Hostage cities scenario. Hostilities start (North Korean attack), US and allies begin the usual plan of blind, sever command capabilities, cut supply lines. North Korea nukes a secondary target in Japan. Tells the US that if all the above doesn't stop immediately they will nuke 3 more cities including Seoul. Rinse and repeat. There will always be more cities at risk in range of North Korea's short range missiles. The US and allies will have to make a fast determination if the military gains are worth the destruction of the hostages. This theory is not North Korea's. It's the formulation that NATO came up with as the best way to deal with an overwhelming conventional attack by the Warsaw Pact forces in Western Europe. Read the article I linked above. It's an eye-opener.
Easy to say if you're an American. A lot harder if you're South Korean or Japanese and you have the hostage cities on your soil.
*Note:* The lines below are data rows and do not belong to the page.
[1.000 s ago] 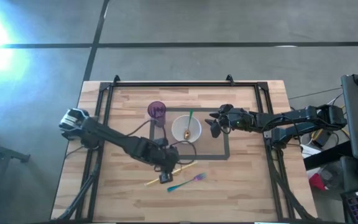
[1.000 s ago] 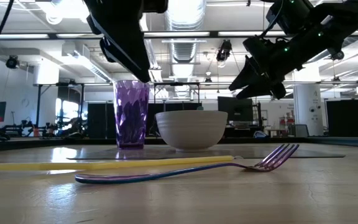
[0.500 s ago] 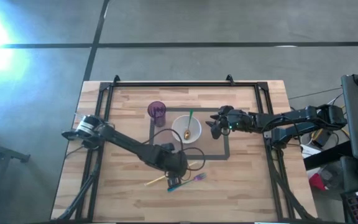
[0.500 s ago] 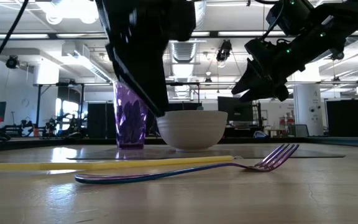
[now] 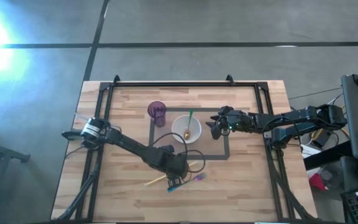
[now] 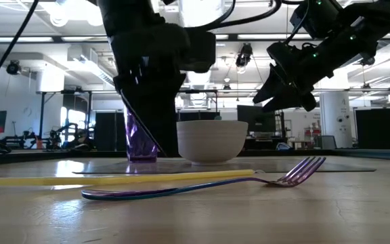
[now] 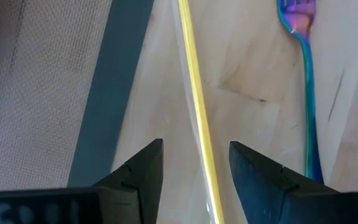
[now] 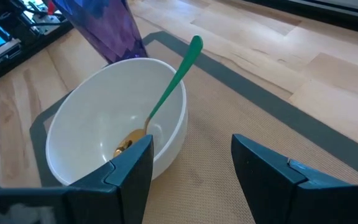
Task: Pick & Place Utensil
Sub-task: Put the yellow straw into the purple glass on the brown placemat
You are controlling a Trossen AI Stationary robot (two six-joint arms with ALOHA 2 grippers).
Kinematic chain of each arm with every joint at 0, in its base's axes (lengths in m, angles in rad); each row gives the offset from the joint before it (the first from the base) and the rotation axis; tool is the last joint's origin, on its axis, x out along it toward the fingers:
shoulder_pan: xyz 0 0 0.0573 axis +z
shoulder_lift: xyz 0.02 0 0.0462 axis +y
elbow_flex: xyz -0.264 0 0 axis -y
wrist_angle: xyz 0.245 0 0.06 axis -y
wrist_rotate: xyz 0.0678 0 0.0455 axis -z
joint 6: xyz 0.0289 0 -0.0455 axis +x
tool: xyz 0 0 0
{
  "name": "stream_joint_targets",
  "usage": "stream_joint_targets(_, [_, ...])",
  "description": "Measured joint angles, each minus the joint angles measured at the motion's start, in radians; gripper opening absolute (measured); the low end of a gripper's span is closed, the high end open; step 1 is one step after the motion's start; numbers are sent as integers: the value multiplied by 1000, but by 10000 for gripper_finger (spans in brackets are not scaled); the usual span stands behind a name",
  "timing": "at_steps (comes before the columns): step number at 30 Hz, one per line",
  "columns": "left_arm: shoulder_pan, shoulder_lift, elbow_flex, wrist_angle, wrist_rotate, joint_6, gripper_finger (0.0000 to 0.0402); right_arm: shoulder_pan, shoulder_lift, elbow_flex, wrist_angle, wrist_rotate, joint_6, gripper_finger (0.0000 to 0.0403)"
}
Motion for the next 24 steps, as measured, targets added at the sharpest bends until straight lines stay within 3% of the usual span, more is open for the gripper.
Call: stream_joint_targets(24, [1, 1, -59, 80, 3, -9, 174, 0, 0, 0, -2, 3, 0, 210])
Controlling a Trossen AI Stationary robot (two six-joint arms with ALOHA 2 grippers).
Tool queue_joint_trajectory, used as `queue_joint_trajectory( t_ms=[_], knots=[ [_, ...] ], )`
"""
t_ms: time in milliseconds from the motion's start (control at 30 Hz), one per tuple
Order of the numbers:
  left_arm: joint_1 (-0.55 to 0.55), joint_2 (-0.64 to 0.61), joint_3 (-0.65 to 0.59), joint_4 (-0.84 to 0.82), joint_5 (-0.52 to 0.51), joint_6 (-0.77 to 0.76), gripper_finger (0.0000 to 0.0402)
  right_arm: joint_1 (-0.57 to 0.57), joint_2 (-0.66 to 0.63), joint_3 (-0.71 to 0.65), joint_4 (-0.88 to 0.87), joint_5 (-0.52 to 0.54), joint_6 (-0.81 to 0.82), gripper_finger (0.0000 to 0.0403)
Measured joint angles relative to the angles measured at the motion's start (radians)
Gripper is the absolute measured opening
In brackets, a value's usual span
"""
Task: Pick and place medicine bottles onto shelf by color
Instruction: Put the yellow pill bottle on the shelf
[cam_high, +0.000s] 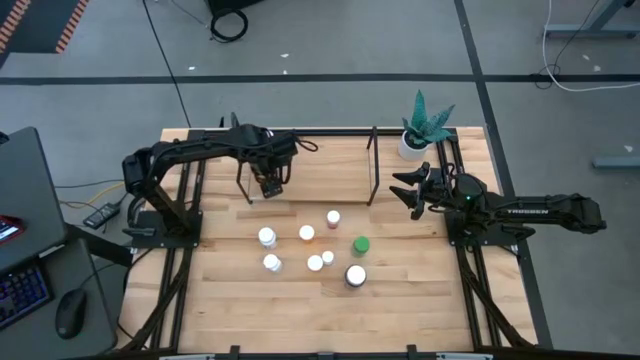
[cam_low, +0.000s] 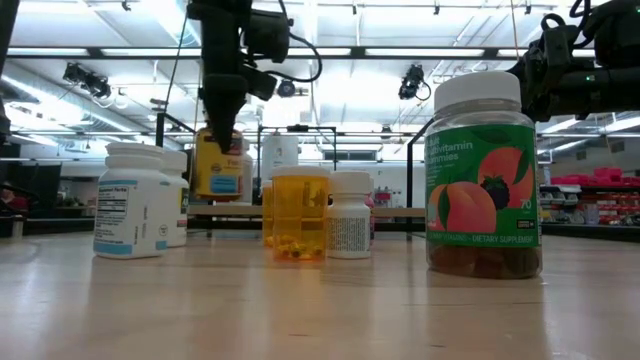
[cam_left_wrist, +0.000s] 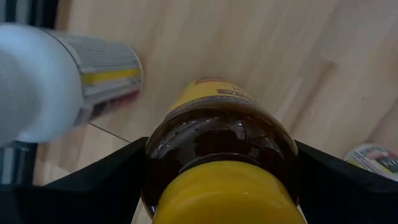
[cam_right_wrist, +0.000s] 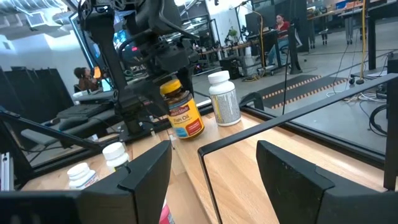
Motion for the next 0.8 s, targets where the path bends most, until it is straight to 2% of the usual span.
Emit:
queue_joint_trajectory(
  t_ms=[333, 533, 800],
  knots=[
    [0.004, 0.0, 0.0, -0.008, -0.012, -0.003, 0.0395, 0.0, 0.0, 0.0, 0.0, 0.0, 0.0, 0.0243],
    [0.004, 0.0, 0.01, -0.028, -0.014, -0.003, 0.0391, 0.0, 0.0, 0.0, 0.0, 0.0, 0.0, 0.0243],
    [-0.001, 0.0, 0.093, -0.07, -0.057, -0.002, 0.0389, 0.0, 0.0, 0.0, 0.0, 0.0, 0.0, 0.0243]
  ],
)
Think about Japanese allegiances after WWIII if they're devastated by it due to American strategic decisions.
Gold hahaha :lol: :up: After the whole fear of nuclear war, and Americans in danger the only other fear I see for battling North Korea is the vulnerable position it could leave our military. We are spread pretty thin at the moment, having just finished up a war in Iraq and in the process of demobilizing in Afghanistan. When do we have opportunity to regroup? Not to mention, our U.S. led "Coalition" in Libya, attacked embassies throughout the middle east and Mexican drug lords on our borders. Who's next?
"N. Korea approves nuclear strike on United States By Jung Ha-Won (AFP) – 36 minutes ago SEOUL — North Korea dramatically escalated its warlike rhetoric on Thursday, warning that it had authorised plans for nuclear strikes on targets in the United States. "The moment of explosion is approaching fast," the North Korean military said, warning that war could break out "today or tomorrow"." http://www.google.com/hostednews/af...docId=CNG.4eb43e27607cb9d4be6b952b88ddefeb.01 At least we wont have to live through anymore Jets disappointments. Nice knowing you all.
Incorrect; they used to. Kim jong un has increased the rate at which NK has issued threats/signals/tests/etc. rapidly to the point of posturing and signalling a distinctly different tone from his father. I.e. more potential military volatility.
Correction: likely targets are LA, Austin TX and Hawaii (theoretically) so 49ers and Cowboys fans? *Clarification: Reported targets according to a picture of NK military leaders and a map of the U.S. in the picture
They don't have the delivery systems to hit even Hawaii at this point. If NK nukes start going off on the west coast it means the munitions were likely pre-placed. I am starting to wonder what the threats indicate though. They're going to have to back down at some point and then future threats will be brushed off as more blustering. There has to be a payoff for all of that and I don't see that payoff at the moment. China has to be really annoyed at NK at this point. The US is beginning to pre-position assets for either a sustained conflict or a nuclear exchange under the cover of responding to the NK threats. That's got to be messing with strategic planning by the Chinese. I guess it could be to their benefit in some ways though. They get to see the moves the US would likely make in a US-China crisis without putting China on the line in the process.